→ **Problem**:
Make an exact copy of the listing below.

[Opening Given material section]

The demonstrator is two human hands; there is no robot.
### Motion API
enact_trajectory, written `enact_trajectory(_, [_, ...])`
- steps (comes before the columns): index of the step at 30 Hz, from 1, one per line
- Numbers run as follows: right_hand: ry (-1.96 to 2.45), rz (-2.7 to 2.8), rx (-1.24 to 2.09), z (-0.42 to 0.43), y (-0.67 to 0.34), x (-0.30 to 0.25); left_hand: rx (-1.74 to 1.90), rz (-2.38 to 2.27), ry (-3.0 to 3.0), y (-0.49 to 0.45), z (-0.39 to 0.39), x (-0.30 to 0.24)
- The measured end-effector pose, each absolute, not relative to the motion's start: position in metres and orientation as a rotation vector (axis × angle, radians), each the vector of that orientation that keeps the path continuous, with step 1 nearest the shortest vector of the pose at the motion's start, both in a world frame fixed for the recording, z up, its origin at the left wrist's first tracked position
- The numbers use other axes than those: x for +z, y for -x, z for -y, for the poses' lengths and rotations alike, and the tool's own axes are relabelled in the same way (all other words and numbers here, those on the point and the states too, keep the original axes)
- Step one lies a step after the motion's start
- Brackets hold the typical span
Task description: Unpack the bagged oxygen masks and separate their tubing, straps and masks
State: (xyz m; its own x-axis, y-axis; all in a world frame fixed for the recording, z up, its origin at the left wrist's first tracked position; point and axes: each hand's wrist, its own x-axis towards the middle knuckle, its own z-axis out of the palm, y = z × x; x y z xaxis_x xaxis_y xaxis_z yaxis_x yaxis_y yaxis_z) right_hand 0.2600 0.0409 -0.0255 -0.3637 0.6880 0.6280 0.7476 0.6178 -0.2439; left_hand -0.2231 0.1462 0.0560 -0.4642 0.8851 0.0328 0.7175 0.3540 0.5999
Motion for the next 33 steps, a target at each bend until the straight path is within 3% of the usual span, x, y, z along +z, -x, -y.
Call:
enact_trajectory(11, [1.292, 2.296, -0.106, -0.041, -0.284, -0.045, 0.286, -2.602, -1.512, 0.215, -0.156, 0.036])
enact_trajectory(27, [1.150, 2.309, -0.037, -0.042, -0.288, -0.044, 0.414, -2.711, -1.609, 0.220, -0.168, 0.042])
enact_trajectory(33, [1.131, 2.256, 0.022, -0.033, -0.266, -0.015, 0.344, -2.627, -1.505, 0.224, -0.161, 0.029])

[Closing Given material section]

→ **Problem solution**:
The demonstrator is two human hands; there is no robot.
### Motion API
enact_trajectory, written `enact_trajectory(_, [_, ...])`
- steps (comes before the columns): index of the step at 30 Hz, from 1, one per line
- Numbers run as follows: right_hand: ry (-1.96 to 2.45), rz (-2.7 to 2.8), rx (-1.24 to 2.09), z (-0.42 to 0.43), y (-0.67 to 0.34), x (-0.30 to 0.25); left_hand: rx (-1.74 to 1.90), rz (-2.38 to 2.27), ry (-3.0 to 3.0), y (-0.49 to 0.45), z (-0.39 to 0.39), x (-0.30 to 0.24)
- The measured end-effector pose, each absolute, not relative to the motion's start: position in metres and orientation as a rotation vector (axis × angle, radians), each the vector of that orientation that keeps the path continuous, with step 1 nearest the shortest vector of the pose at the motion's start, both in a world frame fixed for the recording, z up, its origin at the left wrist's first tracked position
- The numbers use other axes than those: x for +z, y for -x, z for -y, for the poses' lengths and rotations alike, and the tool's own axes are relabelled in the same way (all other words and numbers here, those on the point and the states too, keep the original axes)
- Step one lies a step after the motion's start
- Brackets hold the typical span
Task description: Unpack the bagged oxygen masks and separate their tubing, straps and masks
State: (xyz m; its own x-axis, y-axis; all in a world frame fixed for the recording, z up, its origin at the left wrist's first tracked position; point and axes: each hand's wrist, its own x-axis towards the middle knuckle, its own z-axis out of the palm, y = z × x; x y z xaxis_x xaxis_y xaxis_z yaxis_x yaxis_y yaxis_z) right_hand 0.2600 0.0409 -0.0255 -0.3637 0.6880 0.6280 0.7476 0.6178 -0.2439; left_hand -0.2231 0.1462 0.0560 -0.4642 0.8851 0.0328 0.7175 0.3540 0.5999
Motion for the next 33 steps, a target at each bend until the straight path is within 3% of the usual span, x, y, z along +z, -x, -y.
Call:
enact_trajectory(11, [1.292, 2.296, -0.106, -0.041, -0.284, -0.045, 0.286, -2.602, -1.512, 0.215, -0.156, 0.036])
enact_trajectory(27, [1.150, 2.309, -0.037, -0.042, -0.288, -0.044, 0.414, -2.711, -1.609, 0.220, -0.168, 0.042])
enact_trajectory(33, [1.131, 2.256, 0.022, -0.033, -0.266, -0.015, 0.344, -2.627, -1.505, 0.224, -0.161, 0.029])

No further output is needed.